Il richiamo trap non poteva poi di certo mancare, e a renderlo vivo è la presenza di Playboi Carti in “Almeda”, al quale Solange affida la cura dei kick in loop da affiancare alla parte strumentale (prodotta addirittura con Pharrell e John Kirby). Si tratta di un altro episodio indecifrabile, un vero e proprio schizzo la cui scia segue traiettorie stranissime, opportunamente vaghe. E c’è anche il beatmaker Metro Boomin, ad aggiungere (come se non bastasse) ulteriore “follia” all’insieme.
Le linee melodiche più fruibili e “compiute” del passato tornano a illuminare l’atmosfera nella meravigliosa “Time (Is)”, con l’amico Sampha in appoggio, a cui si uniscono Tyler, The Creator e Panda Bear. Ecco, pensate solo per un istante alla delicatezza “lounge” di Clara Hill messa al servizio di una cricca di manipolatori della Stones Throw e avrete un’idea più o meno concreta di come possa suonare questo pezzo. Nei tratti più spigolosi, Solange sembra addirittura forzare la mano, orientandosi fin troppo su partiture sbilenche con il rischio di cadere e alimentare qualche sbadiglio di troppo, de facto non atteso alla vigilia.
Ben altre passioni muovono invece “My Skin My Logo”. Solange e l’amico Gucci Mane cantano dell'amore per l'alta moda, tra gradevoli sussurri, un’invocazione fashion e un'improvvisa accelerazione nel finale: “Gucci like to swang, Gucci like to sway/ Gucci like to come down, and he start just every day (Huh)/ Gucci like to play, Gucci like to play (Yeah)/ Gucci like to come down in his thought, just he eat plain/ Gucci fly, Gucci got that eye”. Il fantasma di Thundercat torna in “Jerrod”, altra ballata lunare nella quale non si capisce bene dove la Nostra voglia andare a parare, al netto delle articolazioni di fondo.
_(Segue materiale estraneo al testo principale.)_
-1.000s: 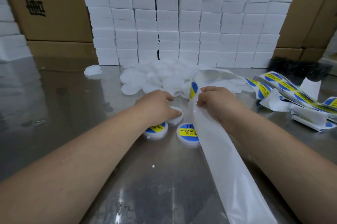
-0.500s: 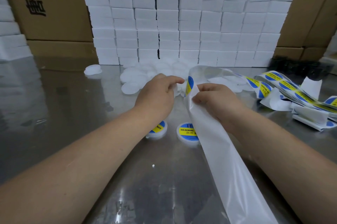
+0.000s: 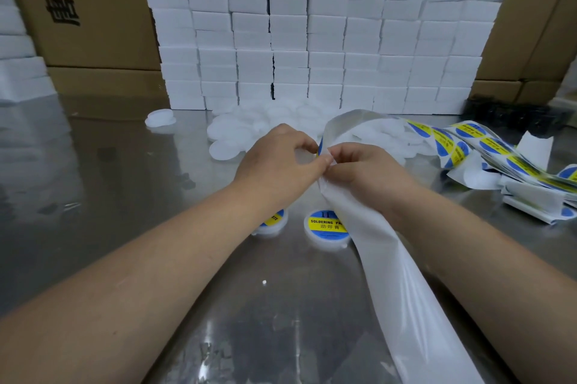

Il battito liquido e trascinante di “Pinz” riporta a sua volta tutto in un climax più nitido, con i sinuosi coretti in avvio e un refrain finalmente “compiuto”. L’ipnotica “Sound Of Rain” riavvia il nastro ulteriormente e indica l’ennesima fuga verso “l’altro”.
La sensazione finale è quella di trovarsi dinanzi a un’opera in fondo estremamente complessa. Un concept intimo e sfuggente. Uno di quei dischi da ascoltare e riascoltare, da "assaporare" con il decanter al proprio fianco e senza lasciarsi tradire dal richiamo delle sentenze facili. Il fascino di "When I Get Home” è anche questo suo essere "volutamente irrisolto". Insomma, prendere o lasciare.